Analyze a Bach canon or Hindemith fugue, mapping imitation intervals and time lags on score. Compose a short canon with specified rules, then analyze how imitation constraints create harmonic progression.
From your study of advanced canon techniques, you know that canons involve one voice (the dux) presenting a melody that a second voice (the comes) imitates after a fixed time delay, often at a transposition. Structural analysis of canonic imitation goes beyond identifying these parameters — it traces how the imitation rules generate the piece's harmonic content, formal architecture, and points of tension and release. The analytical task is to map the imitation rule (time lag, transposition level, strict versus free treatment) and then explain the harmonic and formal consequences that flow from it.
The central insight is that melody, counterpoint, and harmony are not independent variables in a canon — they are locked together by the imitation rule. When the comes enters at a fifth above and two beats later, every vertical interval between the voices is determined by the melodic line's relationship to its own transposed, time-shifted echo. The composer cannot adjust the harmony without adjusting the melody, because the harmony *is* the melody interacting with itself. This constraint is what makes canonic writing so demanding: the single melodic line must simultaneously function as both an independent melody and its own counterpoint, producing consonant intervals at every point of overlap. A melody that sounds beautiful in isolation may generate unacceptable dissonances when combined with its delayed imitation.

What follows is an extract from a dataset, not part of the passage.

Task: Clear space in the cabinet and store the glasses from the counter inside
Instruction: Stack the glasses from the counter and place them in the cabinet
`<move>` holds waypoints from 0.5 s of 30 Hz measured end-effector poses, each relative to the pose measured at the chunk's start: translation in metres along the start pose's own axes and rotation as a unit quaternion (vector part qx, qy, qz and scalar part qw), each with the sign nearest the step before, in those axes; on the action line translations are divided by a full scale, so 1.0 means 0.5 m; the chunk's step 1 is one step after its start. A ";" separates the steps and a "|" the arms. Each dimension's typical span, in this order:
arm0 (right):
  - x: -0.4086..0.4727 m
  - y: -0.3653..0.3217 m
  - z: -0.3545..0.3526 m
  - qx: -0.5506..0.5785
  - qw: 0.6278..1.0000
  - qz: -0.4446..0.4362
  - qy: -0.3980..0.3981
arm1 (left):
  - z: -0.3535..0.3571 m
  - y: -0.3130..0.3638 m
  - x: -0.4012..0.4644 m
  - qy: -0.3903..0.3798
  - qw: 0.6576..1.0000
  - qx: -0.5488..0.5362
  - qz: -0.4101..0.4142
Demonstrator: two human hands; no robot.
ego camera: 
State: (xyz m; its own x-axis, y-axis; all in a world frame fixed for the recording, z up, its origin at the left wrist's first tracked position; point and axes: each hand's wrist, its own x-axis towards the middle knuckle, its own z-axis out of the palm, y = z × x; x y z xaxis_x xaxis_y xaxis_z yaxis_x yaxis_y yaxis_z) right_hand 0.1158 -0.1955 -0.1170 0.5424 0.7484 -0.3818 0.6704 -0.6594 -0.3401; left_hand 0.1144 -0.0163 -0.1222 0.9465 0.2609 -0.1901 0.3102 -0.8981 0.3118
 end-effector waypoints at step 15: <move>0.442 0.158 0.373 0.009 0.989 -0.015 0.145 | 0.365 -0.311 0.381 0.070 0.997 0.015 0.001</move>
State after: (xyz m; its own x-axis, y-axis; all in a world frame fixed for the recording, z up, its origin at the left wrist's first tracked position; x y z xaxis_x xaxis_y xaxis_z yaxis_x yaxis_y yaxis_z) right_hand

Most canons are not perfectly strict throughout. Free passages — moments where the comes departs from exact imitation — serve critical structural functions: they allow the composer to navigate cadences, manage tonal closure, and avoid dissonances that strict imitation would force. Analyzing where a canon is strict and where it becomes free reveals the composer's priorities. Bach's canons in *The Musical Offering* and *The Art of Fugue* show remarkable ingenuity in maintaining long stretches of strict imitation while achieving satisfying harmonic progressions, but even Bach introduces freedoms at cadential points where strict imitation cannot deliver the required tonal resolution.
The analytical payoff is understanding how canonic logic creates large-scale coherence. Because the same melodic material permeates every voice, a canon achieves a kind of organic unity that other textures cannot — the piece is, in a real sense, one idea heard from multiple temporal perspectives. Changing the time lag changes which moments of the melody coincide vertically, producing a fundamentally different harmonic texture from the same melodic material. Changing the transposition level similarly reshapes the harmonic landscape. The analyst who traces these rules first — before examining harmonic content — will find that the harmony explains itself as a necessary consequence of the imitation, rather than appearing as an arbitrary sequence of chords.